## Dataset content
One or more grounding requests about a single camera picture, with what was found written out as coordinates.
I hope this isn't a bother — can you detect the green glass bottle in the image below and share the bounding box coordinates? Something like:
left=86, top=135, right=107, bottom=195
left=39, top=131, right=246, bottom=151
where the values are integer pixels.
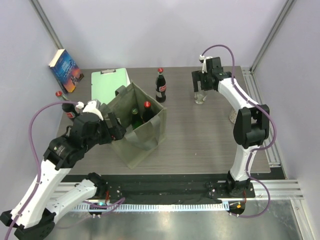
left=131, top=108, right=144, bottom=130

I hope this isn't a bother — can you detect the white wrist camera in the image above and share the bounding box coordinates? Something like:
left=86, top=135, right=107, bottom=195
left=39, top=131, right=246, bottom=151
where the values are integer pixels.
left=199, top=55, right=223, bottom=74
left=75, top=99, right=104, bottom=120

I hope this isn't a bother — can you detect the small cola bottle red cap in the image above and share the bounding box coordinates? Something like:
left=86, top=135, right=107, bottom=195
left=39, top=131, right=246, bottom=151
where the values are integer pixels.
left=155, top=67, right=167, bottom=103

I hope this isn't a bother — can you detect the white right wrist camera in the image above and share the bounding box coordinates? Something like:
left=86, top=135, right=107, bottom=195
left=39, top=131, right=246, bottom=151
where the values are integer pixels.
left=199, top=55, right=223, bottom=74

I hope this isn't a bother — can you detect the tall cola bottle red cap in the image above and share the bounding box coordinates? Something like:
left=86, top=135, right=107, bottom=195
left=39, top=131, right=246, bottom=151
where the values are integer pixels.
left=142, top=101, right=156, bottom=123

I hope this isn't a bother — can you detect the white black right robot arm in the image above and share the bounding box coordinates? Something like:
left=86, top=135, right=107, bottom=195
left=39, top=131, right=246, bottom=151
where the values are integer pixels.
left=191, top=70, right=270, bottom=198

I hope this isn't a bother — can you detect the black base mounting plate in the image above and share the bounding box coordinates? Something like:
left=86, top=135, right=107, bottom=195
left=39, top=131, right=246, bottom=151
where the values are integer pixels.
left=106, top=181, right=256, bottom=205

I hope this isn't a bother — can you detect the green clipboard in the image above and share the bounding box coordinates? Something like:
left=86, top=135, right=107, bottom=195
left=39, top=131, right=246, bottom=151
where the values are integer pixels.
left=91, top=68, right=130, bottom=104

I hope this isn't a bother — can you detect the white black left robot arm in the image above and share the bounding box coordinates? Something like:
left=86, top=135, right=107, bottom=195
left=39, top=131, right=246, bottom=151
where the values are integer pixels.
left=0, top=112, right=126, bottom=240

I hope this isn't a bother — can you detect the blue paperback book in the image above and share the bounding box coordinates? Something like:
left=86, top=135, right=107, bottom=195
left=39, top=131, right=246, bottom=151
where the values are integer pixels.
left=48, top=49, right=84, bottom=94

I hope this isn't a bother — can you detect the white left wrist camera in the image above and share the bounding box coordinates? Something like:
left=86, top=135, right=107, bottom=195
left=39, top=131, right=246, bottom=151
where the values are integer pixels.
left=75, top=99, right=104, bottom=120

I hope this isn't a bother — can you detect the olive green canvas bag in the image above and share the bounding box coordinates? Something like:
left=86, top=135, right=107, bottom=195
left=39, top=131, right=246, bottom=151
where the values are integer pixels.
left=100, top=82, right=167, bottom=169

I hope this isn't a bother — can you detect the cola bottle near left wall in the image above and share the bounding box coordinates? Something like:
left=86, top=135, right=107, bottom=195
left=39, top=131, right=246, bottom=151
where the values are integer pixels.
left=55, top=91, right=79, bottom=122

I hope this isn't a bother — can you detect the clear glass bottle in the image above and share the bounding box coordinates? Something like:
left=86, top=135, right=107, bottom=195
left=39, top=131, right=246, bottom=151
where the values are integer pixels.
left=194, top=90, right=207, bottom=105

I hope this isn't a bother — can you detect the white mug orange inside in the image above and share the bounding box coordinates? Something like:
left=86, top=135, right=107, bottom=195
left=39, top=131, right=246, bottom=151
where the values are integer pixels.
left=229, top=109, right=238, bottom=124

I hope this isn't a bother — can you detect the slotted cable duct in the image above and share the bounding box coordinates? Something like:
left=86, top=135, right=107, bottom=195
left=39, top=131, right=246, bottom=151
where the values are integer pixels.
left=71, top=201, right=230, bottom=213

==

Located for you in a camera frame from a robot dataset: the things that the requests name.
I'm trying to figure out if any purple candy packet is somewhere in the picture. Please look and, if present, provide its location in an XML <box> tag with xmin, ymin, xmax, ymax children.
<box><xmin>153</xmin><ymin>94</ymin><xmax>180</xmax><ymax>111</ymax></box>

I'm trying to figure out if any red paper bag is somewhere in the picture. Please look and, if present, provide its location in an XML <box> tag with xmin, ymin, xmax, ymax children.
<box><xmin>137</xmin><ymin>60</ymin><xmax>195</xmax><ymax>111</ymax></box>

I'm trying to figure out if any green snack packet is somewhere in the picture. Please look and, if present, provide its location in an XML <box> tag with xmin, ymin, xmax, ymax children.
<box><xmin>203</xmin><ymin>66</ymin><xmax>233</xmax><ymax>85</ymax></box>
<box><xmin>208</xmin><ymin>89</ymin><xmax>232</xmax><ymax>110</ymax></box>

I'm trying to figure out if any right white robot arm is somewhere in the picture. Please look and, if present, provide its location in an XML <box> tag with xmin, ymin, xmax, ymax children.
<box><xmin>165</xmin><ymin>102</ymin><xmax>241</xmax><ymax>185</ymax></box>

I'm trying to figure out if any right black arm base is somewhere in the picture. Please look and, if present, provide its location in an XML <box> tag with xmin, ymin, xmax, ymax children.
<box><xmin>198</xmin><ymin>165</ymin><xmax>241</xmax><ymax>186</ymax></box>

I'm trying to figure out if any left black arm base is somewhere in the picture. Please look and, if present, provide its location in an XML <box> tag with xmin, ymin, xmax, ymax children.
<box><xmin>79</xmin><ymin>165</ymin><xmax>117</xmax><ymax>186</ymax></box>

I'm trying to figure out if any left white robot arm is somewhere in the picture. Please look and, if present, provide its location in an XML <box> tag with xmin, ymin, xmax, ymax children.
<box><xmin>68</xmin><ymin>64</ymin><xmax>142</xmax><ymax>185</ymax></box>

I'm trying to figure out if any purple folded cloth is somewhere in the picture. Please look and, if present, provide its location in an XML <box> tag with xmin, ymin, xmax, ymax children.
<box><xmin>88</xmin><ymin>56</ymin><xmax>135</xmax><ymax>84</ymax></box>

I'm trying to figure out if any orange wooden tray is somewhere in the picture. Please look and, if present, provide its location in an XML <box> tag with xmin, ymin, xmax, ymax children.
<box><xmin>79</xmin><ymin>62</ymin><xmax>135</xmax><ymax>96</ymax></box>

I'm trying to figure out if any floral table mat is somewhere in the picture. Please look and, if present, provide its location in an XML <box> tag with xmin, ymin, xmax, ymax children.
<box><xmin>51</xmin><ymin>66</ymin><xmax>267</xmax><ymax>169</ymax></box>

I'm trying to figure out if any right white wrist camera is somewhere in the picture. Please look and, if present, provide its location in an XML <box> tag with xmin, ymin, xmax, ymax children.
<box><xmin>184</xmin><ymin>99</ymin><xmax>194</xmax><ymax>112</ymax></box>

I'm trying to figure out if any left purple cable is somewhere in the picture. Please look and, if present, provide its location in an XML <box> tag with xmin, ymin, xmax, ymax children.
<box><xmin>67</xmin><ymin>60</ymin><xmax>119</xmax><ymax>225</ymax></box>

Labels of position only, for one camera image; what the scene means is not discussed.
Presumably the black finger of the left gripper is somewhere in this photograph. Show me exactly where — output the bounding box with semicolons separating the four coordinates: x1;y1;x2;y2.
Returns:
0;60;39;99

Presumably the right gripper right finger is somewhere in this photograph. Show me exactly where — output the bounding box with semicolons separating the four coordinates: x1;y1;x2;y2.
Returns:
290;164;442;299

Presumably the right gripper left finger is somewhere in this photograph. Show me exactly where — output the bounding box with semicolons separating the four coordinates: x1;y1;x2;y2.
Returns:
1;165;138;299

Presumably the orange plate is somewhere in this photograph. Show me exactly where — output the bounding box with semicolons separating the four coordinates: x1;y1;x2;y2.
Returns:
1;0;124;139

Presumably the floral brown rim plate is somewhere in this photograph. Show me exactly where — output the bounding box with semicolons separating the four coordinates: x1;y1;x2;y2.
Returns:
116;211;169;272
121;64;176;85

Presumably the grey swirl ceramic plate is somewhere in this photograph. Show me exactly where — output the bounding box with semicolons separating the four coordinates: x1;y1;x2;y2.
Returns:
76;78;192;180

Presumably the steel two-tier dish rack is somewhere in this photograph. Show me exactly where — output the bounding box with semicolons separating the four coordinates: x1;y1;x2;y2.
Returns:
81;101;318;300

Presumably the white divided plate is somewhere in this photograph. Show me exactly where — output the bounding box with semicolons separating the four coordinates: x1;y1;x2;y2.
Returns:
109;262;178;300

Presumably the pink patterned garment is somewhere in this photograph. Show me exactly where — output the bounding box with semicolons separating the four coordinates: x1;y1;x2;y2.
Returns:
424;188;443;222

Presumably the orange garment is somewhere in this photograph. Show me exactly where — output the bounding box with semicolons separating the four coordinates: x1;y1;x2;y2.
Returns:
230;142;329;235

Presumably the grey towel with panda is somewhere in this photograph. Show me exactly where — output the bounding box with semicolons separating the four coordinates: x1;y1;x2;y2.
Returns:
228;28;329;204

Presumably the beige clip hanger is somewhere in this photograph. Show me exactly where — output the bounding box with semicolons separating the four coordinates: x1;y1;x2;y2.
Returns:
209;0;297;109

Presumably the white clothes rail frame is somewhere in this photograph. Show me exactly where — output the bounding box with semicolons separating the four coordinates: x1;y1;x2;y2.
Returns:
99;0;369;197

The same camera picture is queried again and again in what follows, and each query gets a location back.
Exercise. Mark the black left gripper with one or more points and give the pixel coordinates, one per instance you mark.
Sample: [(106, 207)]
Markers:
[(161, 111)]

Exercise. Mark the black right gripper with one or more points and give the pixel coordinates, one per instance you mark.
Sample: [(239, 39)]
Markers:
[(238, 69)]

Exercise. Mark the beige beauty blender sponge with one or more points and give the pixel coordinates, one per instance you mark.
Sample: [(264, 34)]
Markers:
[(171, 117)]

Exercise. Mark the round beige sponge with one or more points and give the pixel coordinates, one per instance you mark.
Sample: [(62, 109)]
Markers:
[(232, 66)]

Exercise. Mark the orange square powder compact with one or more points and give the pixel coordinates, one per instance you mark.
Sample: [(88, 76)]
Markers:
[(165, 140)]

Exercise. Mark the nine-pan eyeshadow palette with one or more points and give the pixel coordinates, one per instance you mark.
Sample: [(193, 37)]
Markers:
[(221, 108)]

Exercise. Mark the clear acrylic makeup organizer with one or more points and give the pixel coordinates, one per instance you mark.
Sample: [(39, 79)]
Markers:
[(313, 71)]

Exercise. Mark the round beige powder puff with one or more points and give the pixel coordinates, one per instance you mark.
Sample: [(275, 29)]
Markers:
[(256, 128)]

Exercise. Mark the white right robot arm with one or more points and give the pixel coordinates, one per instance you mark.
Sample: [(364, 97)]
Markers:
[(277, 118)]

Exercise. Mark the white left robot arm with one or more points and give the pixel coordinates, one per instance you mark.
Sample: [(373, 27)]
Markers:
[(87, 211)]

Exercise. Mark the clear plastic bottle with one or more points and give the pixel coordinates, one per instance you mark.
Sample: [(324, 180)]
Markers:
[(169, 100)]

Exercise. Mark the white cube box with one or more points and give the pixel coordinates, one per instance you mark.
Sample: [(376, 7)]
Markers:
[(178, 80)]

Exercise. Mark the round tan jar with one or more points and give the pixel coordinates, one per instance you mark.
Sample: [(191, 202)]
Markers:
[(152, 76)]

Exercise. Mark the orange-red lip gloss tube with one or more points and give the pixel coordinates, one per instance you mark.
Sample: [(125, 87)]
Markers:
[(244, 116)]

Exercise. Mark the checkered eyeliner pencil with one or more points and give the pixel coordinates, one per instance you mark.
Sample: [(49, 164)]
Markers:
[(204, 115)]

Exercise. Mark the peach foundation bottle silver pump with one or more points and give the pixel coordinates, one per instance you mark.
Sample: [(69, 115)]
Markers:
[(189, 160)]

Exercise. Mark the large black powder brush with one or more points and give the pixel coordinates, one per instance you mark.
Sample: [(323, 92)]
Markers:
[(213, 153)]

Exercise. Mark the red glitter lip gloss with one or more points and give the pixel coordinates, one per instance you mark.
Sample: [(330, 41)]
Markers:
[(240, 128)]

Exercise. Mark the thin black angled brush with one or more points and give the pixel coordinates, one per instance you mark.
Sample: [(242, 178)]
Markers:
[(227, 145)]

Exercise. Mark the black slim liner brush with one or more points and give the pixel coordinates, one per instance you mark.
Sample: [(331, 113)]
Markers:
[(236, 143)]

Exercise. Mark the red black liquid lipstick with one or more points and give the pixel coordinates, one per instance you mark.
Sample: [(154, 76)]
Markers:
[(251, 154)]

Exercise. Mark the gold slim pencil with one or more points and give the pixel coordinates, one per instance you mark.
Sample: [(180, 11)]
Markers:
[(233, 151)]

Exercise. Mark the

---

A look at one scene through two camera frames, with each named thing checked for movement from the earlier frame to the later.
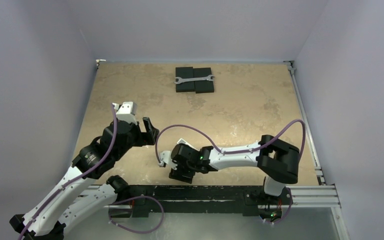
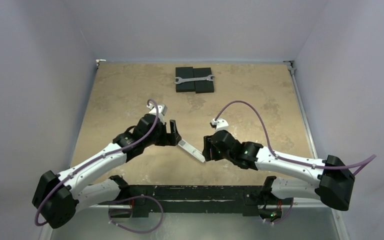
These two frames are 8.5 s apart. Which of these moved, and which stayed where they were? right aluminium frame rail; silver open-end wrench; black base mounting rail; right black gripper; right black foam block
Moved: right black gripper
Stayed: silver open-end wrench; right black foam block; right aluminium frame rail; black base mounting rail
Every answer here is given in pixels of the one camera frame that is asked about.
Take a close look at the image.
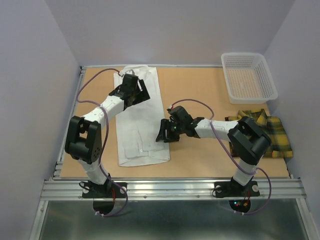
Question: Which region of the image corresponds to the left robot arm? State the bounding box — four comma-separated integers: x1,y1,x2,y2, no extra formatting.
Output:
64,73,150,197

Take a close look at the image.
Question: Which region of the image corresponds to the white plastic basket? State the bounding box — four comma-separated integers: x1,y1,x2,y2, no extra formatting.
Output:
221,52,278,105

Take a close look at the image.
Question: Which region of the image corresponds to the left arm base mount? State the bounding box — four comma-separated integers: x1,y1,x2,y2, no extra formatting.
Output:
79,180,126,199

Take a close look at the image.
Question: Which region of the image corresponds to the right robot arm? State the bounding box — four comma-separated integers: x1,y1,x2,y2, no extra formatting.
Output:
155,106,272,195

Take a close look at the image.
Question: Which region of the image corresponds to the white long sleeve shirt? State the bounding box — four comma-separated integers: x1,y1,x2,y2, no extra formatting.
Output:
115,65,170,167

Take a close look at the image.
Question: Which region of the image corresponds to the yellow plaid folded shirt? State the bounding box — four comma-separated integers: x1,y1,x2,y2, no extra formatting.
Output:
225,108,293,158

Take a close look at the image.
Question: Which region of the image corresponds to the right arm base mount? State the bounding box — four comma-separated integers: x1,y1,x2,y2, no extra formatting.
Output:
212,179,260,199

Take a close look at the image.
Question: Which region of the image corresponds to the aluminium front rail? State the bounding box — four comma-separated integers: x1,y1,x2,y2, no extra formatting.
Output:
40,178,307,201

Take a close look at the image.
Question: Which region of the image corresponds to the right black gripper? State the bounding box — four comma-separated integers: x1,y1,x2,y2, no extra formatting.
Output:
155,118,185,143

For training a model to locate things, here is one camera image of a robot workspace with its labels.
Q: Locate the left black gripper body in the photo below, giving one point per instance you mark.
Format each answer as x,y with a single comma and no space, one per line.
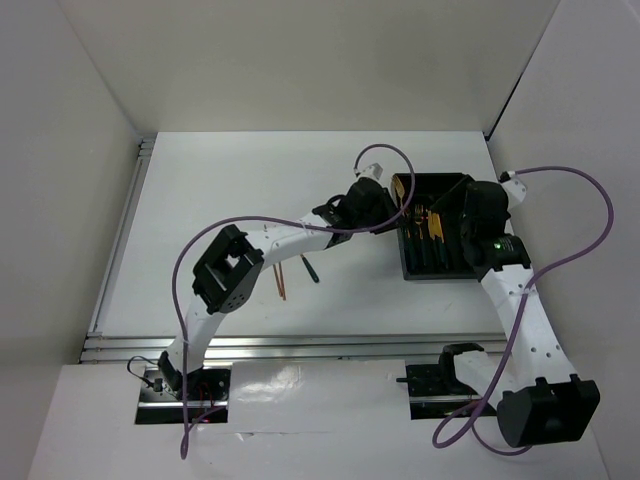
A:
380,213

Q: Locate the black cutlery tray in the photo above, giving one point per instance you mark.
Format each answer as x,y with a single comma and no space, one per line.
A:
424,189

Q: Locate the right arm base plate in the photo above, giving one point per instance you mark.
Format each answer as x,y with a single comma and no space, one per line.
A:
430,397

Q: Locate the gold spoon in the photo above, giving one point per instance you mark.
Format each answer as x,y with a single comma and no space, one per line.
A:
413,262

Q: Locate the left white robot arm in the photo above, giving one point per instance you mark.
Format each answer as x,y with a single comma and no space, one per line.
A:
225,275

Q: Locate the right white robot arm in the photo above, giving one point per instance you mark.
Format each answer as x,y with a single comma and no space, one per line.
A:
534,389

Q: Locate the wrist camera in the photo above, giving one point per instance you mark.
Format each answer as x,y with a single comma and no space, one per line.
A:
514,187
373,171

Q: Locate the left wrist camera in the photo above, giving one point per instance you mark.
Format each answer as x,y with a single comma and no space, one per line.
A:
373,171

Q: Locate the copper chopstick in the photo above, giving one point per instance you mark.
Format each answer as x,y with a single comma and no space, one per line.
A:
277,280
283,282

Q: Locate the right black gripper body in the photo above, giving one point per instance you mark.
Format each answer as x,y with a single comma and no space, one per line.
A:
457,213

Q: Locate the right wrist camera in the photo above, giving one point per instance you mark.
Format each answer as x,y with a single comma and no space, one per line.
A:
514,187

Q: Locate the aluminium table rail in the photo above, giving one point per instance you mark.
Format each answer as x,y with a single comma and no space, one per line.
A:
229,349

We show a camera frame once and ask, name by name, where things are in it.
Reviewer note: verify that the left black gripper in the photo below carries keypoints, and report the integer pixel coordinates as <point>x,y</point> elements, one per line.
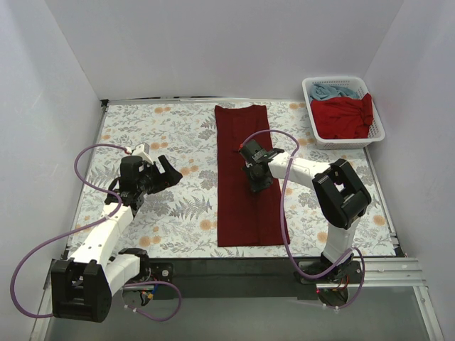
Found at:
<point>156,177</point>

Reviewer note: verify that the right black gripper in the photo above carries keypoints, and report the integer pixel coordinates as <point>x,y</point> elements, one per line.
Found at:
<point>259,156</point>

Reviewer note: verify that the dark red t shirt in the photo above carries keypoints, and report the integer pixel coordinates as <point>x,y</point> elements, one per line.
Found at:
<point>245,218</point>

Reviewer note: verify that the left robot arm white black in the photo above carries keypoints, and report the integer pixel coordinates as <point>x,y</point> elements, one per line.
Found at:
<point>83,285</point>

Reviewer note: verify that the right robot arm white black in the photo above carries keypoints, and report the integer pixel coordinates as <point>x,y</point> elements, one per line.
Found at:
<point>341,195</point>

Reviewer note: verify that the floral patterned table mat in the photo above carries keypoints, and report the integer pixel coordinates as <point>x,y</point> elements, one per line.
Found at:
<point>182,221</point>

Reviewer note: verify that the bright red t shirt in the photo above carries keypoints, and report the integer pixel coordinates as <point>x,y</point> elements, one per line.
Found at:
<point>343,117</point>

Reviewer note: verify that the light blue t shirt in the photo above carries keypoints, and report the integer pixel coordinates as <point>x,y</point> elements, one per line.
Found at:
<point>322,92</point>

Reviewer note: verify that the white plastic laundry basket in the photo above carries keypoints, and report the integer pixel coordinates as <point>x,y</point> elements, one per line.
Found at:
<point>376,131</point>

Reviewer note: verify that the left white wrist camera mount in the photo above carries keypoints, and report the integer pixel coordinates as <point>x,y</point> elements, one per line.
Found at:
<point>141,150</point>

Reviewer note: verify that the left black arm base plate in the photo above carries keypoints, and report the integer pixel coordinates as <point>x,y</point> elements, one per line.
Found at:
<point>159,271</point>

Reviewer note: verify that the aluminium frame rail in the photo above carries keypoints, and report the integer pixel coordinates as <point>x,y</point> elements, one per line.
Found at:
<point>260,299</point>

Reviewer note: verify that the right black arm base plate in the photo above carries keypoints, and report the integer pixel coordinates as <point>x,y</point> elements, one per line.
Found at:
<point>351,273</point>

## Exercise requirements
Copy only this from above: the line containing "Every answer here", the line containing "right robot arm?", and all lines between, printed exactly. Leave out the pictures.

## Output for this exercise
Every answer here is given in pixels of the one camera frame that is asked about.
Take a close look at the image.
Question: Which region of the image corresponds to the left robot arm? State the bounding box — four comma-separated integers: x1,y1,x2,y2, no extra formatting.
Output:
64,73,150,197

Take a close look at the image.
Question: Which region of the image corresponds to the white plastic basket? State the bounding box — four comma-separated integers: x1,y1,x2,y2, no extra formatting.
Output:
221,52,278,105

Take a close look at the image.
Question: Which region of the image corresponds to the left arm base mount? State the bounding box — four comma-separated integers: x1,y1,x2,y2, no extra formatting.
Output:
79,180,126,199

Take a close look at the image.
Question: Which region of the image corresponds to the right robot arm? State the bounding box — four comma-separated integers: x1,y1,x2,y2, no extra formatting.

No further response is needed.